Try it: Images do not belong in the copy. Retype the entries exactly.

[Data records]
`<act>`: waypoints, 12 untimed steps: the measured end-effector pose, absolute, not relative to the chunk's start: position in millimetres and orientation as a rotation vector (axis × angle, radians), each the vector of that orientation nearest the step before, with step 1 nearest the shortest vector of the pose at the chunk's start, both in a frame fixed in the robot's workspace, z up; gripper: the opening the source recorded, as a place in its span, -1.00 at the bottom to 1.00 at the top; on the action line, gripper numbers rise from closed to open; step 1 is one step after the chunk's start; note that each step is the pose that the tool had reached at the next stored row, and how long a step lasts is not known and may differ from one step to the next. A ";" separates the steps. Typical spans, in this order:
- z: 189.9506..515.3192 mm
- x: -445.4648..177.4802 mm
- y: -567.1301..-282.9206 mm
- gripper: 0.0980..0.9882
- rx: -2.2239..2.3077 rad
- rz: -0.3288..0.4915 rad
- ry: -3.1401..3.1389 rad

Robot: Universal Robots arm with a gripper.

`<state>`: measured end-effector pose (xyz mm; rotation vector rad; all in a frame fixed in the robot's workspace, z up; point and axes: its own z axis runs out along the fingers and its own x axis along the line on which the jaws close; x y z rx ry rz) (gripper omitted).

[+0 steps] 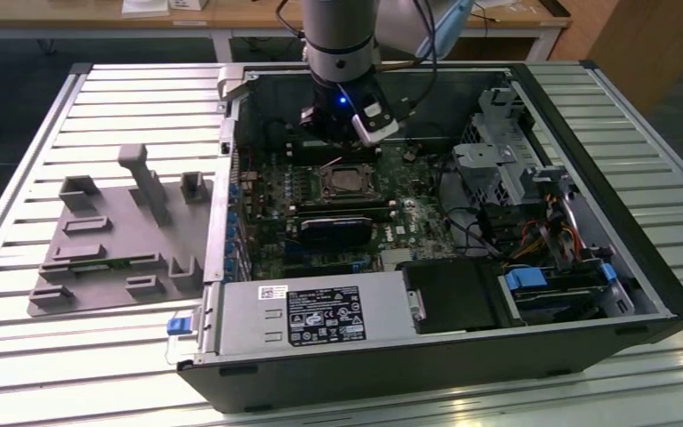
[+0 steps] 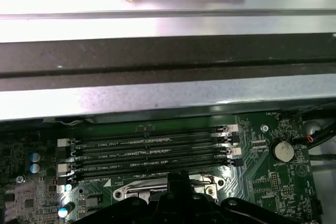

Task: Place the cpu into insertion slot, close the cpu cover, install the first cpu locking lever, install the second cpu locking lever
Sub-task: 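Install the first cpu locking lever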

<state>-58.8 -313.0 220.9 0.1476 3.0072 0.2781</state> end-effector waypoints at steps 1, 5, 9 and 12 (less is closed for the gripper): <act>220.5 -58.8 -312.6 -0.99 0.148 0.271 3.005; 218.6 -58.9 -311.7 -0.99 0.150 0.267 2.996; 216.0 -59.1 -311.4 -0.99 0.150 0.267 2.987; 213.6 -60.2 -311.4 -0.99 0.150 0.267 2.977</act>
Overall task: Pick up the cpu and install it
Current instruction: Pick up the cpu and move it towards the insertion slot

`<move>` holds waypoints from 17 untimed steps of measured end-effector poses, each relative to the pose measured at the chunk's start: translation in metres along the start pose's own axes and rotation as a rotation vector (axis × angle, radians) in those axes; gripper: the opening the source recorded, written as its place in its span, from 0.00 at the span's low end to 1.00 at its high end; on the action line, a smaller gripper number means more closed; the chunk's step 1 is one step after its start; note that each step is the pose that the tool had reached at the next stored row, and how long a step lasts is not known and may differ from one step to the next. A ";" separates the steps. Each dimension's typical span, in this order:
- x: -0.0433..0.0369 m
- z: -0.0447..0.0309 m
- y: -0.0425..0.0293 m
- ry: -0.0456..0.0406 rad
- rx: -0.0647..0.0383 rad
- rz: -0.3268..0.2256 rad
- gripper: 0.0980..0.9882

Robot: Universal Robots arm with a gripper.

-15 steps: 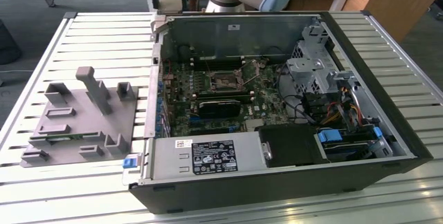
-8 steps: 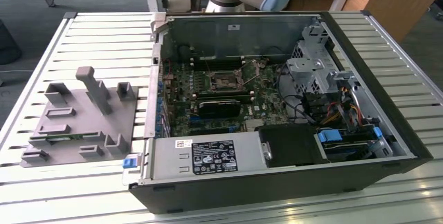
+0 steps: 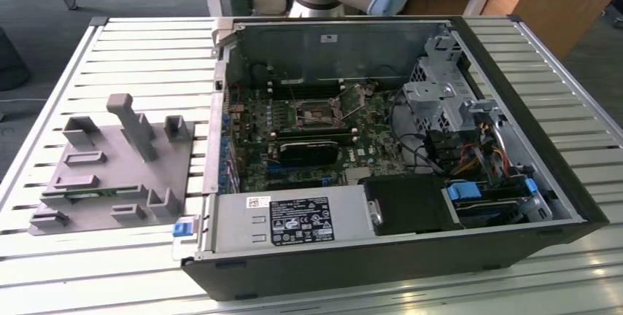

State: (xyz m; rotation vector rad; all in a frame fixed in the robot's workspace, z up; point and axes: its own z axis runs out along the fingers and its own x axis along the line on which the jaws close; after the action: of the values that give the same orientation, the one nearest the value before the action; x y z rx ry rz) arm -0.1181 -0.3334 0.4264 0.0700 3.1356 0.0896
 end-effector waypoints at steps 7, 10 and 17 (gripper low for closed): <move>-0.0250 0.0015 0.0030 -0.0001 0.000 0.000 0.49; -0.0385 0.0021 0.0035 0.0000 0.000 0.000 0.49; -0.0690 0.0036 0.0048 0.0000 0.000 0.000 0.49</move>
State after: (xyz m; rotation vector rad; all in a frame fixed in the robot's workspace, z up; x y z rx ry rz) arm -0.0489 -0.3315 0.4233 0.0699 3.1356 0.0897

Output for this task:
`<act>`: waypoints, 12 untimed steps: the measured end-effector pose, absolute, not relative to the chunk's start: position in millimetres and orientation as a rotation vector (axis × angle, radians), each the vector of that orientation nearest the step before, with step 1 nearest the shortest vector of the pose at the chunk's start, both in a frame fixed in the robot's workspace, z up; gripper: the opening the source recorded, as a place in its span, -1.00 at the bottom to 1.00 at the top; on the action line, gripper numbers rise from closed to open; step 1 is one step after the chunk's start; note that each step is the pose that the tool had reached at the next stored row, and how long a step lasts is not known and may differ from one step to the next. A ";" separates the steps. Typical spans, in this order:
- z: 189.9506..515.3192 mm
- x: -445.4648..177.4802 mm
- y: -567.1301..-282.9206 mm
- gripper: 0.0980..0.9882
- rx: -2.2239..2.3077 rad
- rz: -0.3288..0.4915 rad
- ry: -3.1401..3.1389 rad

Robot: Universal Robots arm with a gripper.

`<state>`: measured end-effector pose (xyz mm; rotation vector rad; all in a frame fixed in the robot's workspace, z up; point and axes: its own z axis runs out along the fingers and its own x axis along the line on which the jaws close; x y z rx ry rz) (gripper omitted).

[+0 steps] 
[+0 steps] 

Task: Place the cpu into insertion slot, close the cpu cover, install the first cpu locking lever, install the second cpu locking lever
Sub-task: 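Install the first cpu locking lever
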
<state>-58.8 -313.0 220.9 0.1476 3.0072 0.2781</state> end-effector waypoints at steps 1, 5, 9 and 12 (less is closed for the gripper): <act>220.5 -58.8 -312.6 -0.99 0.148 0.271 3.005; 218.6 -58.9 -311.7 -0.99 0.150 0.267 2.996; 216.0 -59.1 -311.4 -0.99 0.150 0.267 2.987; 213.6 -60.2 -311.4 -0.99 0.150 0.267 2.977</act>
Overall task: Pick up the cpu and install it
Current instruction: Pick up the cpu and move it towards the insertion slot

`<move>` holds waypoints from 17 untimed steps of measured end-effector poses, each relative to the pose measured at the chunk's start: translation in metres along the start pose's own axes and rotation as a rotation vector (axis × angle, radians) in those axes; gripper: the opening the source recorded, written as its place in its span, from 0.00 at the span's low end to 1.00 at its high end; on the action line, a smaller gripper number means more closed; the chunk's step 1 is one step after its start; note that each step is the pose that the tool had reached at the next stored row, and how long a step lasts is not known and may differ from one step to the next. A ";" separates the steps. Each dimension's typical span, in this order:
- x: -0.0433..0.0369 m
- z: -0.0447..0.0309 m
- y: -0.0425..0.0293 m
- ry: -0.0456..0.0406 rad
- rx: -0.0647..0.0383 rad
- rz: -0.3268..0.2256 rad
- gripper: 0.0980..0.9882

Robot: Universal Robots arm with a gripper.

-15 steps: 
-8 steps: 
+0 steps: 

State: (xyz m; rotation vector rad; all in a frame fixed in the robot's workspace, z up; point and axes: its own z axis runs out along the fingers and its own x axis along the line on which the jaws close; after the action: of the values that give the same orientation, the one nearest the value before the action; x y z rx ry rz) arm -0.1181 -0.3334 0.4264 0.0700 3.1356 0.0896
 end-effector waypoints at steps 7, 10 and 17 (gripper low for closed): <move>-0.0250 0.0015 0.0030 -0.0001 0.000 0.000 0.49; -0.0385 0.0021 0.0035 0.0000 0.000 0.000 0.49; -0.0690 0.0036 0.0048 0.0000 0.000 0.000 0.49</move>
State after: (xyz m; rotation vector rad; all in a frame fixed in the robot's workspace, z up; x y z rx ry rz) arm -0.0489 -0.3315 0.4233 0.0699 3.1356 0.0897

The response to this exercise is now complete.